START Task input

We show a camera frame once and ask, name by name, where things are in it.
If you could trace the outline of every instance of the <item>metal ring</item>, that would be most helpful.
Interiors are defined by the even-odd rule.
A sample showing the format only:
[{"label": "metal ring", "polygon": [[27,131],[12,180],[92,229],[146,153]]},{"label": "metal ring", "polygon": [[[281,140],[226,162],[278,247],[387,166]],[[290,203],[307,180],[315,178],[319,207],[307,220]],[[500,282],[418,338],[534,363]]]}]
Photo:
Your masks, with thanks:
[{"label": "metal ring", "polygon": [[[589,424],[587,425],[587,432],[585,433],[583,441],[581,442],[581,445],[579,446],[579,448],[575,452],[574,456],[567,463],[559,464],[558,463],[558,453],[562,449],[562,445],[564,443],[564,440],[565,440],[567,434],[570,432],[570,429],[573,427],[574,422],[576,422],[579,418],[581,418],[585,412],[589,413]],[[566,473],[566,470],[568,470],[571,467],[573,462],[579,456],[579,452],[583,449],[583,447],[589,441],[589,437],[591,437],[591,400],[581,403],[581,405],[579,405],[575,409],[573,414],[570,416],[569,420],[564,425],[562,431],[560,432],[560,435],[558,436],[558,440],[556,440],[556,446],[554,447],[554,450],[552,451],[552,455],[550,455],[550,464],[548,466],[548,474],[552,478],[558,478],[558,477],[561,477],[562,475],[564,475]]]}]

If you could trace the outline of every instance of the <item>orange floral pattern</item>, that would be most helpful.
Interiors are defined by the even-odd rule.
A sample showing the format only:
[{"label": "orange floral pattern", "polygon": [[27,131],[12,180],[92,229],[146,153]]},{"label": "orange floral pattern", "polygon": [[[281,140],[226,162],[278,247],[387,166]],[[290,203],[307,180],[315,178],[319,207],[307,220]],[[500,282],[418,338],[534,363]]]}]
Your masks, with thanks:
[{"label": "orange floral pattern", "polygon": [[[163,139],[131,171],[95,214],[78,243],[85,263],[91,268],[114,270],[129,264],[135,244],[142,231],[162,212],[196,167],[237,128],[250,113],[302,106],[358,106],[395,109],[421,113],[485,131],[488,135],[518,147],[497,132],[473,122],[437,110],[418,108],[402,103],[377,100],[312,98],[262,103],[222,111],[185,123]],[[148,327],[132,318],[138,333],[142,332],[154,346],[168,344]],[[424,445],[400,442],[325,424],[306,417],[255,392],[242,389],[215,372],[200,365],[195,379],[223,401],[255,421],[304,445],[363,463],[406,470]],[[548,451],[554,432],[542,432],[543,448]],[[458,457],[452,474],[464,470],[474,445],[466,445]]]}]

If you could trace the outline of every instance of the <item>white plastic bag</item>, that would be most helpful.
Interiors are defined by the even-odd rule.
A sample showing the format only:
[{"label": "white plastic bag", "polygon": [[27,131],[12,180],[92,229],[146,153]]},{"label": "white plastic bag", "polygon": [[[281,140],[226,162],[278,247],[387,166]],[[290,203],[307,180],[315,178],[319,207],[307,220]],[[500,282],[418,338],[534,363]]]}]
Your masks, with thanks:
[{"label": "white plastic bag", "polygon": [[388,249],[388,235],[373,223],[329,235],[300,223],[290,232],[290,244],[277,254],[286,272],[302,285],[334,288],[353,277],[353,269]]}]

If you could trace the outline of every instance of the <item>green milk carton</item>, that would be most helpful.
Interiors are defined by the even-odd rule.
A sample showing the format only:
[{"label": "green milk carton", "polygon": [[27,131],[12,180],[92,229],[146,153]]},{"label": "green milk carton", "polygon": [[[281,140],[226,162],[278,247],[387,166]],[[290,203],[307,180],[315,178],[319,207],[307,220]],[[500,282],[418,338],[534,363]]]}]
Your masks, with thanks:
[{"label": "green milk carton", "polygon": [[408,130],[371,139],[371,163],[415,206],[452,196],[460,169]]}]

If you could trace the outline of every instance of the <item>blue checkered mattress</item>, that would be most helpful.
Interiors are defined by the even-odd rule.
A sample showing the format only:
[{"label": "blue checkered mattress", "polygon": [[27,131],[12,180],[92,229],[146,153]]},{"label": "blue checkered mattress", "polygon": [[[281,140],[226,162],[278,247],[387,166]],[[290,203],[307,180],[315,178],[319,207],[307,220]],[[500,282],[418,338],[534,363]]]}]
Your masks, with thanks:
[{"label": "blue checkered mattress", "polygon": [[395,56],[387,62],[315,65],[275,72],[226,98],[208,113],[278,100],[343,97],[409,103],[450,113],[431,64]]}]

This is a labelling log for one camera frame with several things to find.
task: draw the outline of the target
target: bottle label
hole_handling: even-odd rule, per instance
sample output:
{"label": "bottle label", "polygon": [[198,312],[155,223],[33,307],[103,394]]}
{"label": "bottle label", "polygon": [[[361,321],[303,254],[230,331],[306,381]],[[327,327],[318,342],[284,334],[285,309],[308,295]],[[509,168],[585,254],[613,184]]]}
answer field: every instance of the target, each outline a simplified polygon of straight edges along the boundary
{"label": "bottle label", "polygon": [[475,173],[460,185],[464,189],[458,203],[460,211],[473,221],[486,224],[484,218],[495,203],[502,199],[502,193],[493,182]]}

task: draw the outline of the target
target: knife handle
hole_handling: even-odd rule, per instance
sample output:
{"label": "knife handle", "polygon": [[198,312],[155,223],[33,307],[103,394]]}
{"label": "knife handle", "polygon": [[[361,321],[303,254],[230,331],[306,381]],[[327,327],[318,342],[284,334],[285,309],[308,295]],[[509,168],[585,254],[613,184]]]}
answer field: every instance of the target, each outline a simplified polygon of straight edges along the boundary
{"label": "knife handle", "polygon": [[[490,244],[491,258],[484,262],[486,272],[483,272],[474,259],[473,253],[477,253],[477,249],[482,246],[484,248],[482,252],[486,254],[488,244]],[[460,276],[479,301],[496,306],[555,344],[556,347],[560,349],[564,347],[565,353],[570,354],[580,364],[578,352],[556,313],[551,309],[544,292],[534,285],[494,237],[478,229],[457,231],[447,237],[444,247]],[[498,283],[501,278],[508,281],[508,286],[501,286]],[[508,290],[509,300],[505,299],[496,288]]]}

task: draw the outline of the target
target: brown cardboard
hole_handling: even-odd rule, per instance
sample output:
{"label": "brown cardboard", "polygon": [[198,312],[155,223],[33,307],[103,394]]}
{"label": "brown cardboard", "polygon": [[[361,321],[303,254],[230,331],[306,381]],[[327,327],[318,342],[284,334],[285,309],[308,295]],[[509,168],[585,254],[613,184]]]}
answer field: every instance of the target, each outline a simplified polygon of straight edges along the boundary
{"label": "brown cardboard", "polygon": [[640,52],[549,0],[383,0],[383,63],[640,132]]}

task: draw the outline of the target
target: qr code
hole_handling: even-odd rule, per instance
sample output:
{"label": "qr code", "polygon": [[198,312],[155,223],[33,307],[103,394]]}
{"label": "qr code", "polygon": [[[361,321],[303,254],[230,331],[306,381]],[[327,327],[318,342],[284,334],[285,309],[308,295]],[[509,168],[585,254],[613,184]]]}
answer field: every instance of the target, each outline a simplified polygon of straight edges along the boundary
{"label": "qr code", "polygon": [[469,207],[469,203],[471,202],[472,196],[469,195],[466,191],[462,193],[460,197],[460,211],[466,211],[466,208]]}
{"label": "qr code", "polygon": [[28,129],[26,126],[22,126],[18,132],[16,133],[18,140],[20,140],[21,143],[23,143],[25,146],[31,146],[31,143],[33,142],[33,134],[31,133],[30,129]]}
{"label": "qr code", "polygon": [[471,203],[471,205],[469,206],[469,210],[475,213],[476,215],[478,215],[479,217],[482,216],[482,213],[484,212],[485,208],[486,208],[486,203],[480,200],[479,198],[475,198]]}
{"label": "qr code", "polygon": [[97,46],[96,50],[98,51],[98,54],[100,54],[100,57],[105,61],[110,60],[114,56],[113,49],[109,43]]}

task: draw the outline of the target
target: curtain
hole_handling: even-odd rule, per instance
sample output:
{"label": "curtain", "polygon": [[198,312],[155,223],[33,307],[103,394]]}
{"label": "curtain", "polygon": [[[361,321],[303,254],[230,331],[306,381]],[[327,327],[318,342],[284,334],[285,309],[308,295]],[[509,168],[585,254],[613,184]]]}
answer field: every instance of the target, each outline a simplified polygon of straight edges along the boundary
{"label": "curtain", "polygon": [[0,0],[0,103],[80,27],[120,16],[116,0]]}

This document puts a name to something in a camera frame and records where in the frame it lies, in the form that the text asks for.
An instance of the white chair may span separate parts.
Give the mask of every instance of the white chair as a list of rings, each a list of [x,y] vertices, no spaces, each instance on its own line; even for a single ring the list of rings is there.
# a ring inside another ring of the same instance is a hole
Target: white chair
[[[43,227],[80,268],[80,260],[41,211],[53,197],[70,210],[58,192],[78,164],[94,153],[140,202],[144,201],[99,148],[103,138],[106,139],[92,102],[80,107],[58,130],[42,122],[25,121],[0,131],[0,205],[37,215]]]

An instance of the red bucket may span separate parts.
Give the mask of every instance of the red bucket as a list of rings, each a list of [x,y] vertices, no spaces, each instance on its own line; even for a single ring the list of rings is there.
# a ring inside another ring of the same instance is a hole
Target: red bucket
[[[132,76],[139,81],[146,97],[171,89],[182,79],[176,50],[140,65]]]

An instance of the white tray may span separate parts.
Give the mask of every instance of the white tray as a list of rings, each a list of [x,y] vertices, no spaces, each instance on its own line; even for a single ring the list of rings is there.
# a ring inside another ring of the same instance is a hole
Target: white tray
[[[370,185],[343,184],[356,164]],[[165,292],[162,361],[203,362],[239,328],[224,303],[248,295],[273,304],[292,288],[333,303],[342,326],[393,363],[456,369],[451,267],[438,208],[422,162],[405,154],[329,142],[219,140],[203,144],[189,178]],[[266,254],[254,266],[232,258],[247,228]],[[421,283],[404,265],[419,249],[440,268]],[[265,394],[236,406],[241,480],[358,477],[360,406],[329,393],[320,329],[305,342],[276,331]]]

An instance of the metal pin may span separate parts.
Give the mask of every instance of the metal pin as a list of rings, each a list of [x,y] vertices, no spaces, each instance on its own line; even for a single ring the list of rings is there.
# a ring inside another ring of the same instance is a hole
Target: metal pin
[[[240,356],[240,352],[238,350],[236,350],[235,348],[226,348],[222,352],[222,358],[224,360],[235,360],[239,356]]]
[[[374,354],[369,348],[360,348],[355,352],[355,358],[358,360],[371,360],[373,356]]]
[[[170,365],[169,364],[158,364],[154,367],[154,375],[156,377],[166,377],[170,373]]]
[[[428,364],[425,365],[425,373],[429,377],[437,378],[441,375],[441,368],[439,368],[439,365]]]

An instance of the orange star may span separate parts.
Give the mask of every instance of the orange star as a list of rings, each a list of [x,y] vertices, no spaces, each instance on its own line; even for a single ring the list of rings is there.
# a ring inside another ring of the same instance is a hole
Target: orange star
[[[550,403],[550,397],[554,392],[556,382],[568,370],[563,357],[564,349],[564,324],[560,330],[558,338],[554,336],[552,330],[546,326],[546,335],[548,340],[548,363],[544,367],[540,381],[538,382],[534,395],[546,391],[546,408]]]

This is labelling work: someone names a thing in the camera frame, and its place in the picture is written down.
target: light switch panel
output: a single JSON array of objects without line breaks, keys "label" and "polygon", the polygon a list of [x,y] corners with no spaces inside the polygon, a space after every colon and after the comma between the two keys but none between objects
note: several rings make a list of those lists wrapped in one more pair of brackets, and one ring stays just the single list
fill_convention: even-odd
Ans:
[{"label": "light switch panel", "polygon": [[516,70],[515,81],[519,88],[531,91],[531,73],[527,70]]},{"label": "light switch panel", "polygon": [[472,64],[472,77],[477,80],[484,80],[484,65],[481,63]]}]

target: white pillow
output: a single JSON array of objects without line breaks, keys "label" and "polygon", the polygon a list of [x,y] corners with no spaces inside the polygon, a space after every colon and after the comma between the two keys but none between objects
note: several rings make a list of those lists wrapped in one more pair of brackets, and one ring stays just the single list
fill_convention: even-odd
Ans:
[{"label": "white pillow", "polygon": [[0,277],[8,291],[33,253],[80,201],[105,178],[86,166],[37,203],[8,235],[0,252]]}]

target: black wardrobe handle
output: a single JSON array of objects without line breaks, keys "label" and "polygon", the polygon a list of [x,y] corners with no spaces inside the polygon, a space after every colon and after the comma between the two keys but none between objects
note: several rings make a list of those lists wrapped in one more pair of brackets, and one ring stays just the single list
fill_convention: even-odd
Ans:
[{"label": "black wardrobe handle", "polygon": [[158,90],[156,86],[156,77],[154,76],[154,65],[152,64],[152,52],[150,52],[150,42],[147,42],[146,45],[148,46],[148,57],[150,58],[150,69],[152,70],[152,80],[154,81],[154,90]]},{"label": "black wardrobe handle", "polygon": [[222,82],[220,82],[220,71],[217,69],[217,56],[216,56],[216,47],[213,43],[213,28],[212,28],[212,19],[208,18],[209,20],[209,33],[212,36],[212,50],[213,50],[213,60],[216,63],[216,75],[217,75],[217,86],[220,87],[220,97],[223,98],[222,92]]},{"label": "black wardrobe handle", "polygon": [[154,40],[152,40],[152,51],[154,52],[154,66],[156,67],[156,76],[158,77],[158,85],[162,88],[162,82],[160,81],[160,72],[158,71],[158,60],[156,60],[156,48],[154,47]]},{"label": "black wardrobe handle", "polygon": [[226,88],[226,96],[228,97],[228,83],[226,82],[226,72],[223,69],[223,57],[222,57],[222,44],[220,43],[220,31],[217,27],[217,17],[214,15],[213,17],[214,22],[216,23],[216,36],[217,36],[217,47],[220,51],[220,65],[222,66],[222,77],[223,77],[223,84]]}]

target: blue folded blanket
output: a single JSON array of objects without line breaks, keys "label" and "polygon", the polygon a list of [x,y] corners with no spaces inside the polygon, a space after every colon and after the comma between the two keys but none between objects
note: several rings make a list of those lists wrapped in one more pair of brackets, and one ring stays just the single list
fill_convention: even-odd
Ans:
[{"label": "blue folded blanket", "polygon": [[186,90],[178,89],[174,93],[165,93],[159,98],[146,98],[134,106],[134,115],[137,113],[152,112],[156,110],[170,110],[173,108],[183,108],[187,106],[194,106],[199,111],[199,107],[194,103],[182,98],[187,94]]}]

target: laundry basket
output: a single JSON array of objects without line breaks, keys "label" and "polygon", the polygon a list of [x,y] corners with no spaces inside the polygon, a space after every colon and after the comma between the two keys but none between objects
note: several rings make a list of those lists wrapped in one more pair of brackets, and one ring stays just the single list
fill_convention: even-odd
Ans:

END Task input

Exercise> Find the lines that mention "labelling" in the entries and show them.

Solution for this task>
This is a labelling log for one camera frame with several things to find.
This is labelling work: someone names a thing in the camera frame, and its place in the picture is written down.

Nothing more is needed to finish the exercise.